DIRECTIONS FOR THIS TASK: In the listing below, find the line with "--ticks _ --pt", then repeat exactly every line from the top through that one.

STORED DATA:
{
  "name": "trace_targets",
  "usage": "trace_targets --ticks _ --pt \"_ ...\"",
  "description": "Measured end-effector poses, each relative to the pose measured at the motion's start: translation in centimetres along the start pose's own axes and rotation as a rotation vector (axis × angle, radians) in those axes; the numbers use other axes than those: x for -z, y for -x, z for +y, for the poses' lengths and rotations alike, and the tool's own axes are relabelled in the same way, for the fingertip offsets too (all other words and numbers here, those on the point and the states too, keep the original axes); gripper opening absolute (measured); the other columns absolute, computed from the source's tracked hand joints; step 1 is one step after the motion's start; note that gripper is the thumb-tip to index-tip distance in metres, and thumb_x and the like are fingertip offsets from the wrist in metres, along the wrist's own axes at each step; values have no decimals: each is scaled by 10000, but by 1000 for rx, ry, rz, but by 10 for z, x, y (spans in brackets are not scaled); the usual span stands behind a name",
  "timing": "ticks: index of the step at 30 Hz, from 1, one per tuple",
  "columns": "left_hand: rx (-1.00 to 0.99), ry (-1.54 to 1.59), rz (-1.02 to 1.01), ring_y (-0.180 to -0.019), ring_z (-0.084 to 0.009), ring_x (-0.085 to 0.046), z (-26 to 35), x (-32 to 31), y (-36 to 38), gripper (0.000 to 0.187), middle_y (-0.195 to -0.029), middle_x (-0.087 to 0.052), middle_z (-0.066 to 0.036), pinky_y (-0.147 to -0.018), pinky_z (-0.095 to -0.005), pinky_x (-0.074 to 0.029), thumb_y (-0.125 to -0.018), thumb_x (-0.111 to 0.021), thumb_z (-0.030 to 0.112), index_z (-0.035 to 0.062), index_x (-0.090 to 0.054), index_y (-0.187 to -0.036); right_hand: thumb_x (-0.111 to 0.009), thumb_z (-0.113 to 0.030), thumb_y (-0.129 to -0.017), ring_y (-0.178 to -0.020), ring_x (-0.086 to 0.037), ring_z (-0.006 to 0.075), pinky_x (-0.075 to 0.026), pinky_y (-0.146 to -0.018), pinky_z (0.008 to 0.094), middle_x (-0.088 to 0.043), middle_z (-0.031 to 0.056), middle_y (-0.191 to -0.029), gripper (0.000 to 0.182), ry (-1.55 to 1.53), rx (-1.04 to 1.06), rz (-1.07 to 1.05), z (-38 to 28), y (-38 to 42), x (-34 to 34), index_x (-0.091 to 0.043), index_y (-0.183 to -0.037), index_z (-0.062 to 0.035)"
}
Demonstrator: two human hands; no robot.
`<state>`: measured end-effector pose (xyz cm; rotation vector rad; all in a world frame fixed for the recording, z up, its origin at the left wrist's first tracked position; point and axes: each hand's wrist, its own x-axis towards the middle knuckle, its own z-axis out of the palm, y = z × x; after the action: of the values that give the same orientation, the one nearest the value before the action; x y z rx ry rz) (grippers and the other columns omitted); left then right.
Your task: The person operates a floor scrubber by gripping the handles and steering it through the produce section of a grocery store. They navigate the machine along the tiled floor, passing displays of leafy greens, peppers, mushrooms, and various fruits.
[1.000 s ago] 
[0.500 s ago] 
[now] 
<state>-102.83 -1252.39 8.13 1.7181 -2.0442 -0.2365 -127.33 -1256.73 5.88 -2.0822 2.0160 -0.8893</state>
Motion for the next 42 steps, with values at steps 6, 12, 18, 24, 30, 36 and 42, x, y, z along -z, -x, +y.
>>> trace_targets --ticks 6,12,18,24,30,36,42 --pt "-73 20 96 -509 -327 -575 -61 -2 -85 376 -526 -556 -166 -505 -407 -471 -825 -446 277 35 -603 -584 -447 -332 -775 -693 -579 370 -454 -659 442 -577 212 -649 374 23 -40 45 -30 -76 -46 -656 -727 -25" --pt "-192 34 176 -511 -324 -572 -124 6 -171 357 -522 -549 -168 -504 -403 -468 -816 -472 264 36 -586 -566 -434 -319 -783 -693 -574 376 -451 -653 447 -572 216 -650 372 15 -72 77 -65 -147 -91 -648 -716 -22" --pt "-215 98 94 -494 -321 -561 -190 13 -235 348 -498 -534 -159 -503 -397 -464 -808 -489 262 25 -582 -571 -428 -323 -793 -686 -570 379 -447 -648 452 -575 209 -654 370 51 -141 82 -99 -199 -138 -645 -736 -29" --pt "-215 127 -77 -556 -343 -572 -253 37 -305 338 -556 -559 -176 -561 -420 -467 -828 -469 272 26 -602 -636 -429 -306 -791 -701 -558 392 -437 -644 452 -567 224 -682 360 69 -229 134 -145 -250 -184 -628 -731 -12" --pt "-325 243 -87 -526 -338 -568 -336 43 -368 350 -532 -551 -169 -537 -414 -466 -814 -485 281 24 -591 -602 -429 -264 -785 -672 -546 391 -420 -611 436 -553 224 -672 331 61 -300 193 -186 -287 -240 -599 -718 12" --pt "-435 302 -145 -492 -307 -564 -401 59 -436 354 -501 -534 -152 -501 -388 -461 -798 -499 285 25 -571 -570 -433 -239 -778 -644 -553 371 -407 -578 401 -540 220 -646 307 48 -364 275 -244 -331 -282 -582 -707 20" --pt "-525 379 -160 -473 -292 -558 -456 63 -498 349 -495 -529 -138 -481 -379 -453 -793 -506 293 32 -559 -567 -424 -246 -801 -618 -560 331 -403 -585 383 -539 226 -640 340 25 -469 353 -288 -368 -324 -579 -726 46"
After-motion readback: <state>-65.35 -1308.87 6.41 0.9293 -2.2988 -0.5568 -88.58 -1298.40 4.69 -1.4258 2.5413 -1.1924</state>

SOLUTION TO THIS PROBLEM:
{
  "name": "trace_targets",
  "usage": "trace_targets --ticks _ --pt \"_ ...\"",

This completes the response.